Among the records that follow, set down only the lines from the one containing "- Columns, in" to the one containing "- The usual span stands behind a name", both included, exactly.
START INPUT
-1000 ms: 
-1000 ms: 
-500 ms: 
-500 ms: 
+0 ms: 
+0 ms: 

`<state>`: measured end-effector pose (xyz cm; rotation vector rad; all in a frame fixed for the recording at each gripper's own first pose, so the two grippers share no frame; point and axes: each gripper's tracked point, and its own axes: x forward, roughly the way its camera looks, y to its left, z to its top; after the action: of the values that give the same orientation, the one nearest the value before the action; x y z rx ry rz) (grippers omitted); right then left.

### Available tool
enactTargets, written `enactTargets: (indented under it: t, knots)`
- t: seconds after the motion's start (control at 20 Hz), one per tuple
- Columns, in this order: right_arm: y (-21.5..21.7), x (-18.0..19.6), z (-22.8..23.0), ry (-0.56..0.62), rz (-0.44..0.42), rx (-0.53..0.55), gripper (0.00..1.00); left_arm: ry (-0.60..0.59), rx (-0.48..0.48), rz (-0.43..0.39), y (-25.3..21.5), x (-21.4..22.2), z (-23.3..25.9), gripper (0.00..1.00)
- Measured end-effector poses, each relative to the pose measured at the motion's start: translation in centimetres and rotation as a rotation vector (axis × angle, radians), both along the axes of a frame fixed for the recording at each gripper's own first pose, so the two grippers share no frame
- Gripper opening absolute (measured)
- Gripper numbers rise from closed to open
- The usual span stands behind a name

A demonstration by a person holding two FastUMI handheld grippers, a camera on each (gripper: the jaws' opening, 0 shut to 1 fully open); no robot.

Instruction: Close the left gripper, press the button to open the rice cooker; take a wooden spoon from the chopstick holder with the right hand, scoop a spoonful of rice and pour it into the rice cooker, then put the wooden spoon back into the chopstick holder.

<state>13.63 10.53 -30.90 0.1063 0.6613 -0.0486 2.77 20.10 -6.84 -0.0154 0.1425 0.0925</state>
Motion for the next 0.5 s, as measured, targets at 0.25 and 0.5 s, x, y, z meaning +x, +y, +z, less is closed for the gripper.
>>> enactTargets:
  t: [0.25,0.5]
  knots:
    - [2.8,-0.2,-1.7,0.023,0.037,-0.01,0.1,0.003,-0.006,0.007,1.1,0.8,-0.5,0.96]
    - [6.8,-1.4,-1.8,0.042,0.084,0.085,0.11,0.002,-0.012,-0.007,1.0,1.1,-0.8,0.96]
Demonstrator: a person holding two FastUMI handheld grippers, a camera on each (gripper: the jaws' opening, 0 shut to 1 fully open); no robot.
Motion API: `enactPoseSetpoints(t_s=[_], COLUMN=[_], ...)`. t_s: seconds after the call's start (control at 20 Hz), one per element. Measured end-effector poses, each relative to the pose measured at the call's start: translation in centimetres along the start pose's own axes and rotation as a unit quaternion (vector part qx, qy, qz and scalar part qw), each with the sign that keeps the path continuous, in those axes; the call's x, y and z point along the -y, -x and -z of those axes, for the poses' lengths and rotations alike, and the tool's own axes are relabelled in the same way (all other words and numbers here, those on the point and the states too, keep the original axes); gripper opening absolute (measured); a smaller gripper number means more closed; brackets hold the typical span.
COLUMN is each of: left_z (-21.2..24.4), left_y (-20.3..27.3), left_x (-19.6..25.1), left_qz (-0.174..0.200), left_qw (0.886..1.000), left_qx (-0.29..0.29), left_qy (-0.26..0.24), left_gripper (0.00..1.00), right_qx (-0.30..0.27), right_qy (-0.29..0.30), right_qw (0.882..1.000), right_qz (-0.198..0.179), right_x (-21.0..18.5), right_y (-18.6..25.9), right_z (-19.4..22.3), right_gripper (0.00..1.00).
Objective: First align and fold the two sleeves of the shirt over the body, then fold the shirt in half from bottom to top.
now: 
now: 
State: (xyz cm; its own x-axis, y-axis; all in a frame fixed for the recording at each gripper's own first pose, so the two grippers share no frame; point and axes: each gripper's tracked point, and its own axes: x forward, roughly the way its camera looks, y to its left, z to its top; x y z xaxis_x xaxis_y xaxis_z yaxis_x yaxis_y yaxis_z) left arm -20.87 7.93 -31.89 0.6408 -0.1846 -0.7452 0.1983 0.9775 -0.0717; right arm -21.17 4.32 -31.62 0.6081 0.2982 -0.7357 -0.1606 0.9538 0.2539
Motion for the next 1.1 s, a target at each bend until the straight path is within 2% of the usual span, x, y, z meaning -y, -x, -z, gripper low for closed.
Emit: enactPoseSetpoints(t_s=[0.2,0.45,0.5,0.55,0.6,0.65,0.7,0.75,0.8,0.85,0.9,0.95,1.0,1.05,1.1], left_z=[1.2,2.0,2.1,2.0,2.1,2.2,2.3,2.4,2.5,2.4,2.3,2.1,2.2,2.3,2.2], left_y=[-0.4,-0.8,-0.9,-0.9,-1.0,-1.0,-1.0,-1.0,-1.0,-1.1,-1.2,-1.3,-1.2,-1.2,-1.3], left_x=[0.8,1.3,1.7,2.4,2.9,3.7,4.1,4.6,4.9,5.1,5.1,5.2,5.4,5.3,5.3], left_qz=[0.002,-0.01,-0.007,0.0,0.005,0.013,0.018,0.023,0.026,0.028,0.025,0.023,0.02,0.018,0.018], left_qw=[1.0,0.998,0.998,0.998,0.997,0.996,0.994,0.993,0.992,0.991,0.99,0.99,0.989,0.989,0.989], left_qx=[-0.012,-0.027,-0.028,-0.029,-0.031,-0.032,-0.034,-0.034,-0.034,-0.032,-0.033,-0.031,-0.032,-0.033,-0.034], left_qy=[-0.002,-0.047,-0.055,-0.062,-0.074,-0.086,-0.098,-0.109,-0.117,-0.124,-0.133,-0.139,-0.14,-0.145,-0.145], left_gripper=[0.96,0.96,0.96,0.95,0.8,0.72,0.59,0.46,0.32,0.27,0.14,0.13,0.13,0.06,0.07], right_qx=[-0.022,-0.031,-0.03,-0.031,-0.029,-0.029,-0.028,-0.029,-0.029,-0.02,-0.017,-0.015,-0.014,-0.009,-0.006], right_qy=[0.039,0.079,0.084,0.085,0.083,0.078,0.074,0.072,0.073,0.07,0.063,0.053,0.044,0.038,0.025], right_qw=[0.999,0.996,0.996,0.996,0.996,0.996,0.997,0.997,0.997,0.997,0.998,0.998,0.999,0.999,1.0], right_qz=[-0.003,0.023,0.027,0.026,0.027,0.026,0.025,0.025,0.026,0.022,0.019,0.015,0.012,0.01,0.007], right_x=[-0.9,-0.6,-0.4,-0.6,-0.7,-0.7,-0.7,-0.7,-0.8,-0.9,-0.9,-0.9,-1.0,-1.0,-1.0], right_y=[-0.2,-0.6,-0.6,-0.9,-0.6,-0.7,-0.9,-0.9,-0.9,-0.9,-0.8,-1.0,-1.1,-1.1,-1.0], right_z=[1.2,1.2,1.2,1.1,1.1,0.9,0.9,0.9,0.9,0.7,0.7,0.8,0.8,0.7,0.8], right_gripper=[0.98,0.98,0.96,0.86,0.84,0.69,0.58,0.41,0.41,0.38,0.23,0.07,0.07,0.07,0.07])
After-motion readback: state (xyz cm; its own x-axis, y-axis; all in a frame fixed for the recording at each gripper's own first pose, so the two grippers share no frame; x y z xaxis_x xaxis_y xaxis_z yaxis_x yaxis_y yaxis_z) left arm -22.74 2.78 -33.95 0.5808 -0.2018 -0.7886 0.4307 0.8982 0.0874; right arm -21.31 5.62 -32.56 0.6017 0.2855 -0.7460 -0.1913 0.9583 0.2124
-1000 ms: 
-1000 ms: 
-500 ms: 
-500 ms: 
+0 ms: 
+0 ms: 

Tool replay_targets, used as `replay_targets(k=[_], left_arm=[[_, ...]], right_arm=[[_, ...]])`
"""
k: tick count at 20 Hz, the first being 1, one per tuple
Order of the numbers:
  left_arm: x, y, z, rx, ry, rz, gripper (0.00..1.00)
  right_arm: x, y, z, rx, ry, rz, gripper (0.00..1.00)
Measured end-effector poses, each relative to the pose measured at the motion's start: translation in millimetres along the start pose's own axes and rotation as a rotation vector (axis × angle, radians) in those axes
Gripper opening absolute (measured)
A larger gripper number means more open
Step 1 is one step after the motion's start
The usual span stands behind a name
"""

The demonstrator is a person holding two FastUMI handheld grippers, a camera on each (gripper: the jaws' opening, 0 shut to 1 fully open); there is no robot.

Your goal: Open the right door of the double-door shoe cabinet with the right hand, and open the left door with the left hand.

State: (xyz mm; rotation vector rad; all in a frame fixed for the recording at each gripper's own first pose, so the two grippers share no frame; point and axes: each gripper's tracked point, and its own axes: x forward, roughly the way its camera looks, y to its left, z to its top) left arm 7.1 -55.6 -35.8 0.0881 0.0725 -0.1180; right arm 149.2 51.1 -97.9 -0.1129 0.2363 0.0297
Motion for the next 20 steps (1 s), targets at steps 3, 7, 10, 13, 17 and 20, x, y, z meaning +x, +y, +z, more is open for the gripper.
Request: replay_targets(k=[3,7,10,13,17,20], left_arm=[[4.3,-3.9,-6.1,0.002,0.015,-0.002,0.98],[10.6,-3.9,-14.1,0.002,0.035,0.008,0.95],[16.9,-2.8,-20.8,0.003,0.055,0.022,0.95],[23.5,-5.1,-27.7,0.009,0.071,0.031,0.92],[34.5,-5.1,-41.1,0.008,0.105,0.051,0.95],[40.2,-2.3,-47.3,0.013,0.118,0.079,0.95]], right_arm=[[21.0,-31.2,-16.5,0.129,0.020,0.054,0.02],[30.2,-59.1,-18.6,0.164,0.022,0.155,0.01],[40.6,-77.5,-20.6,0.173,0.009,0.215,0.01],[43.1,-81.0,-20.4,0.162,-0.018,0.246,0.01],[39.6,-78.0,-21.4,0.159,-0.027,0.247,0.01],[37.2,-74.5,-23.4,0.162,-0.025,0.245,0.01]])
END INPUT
- **TASK ANSWER**
- Columns, in this order: right_arm: y (-21.5..21.7), x (-18.0..19.6), z (-22.8..23.0), ry (-0.56..0.62), rz (-0.44..0.42), rx (-0.53..0.55), gripper (0.00..1.00); left_arm: ry (-0.60..0.59), rx (-0.48..0.48), rz (-0.43..0.39), y (-25.3..21.5), x (-21.4..22.2), z (-23.3..25.9), gripper (0.00..1.00)
- Measured end-effector poses, each relative to the pose measured at the motion's start: translation in centimetres and rotation as a rotation vector (axis × angle, radians), both along the axes of a frame fixed for the recording at each gripper's own first pose, so the two grippers share no frame
- Gripper opening absolute (measured)
- Gripper numbers rise from closed to open
- The usual span stands behind a name

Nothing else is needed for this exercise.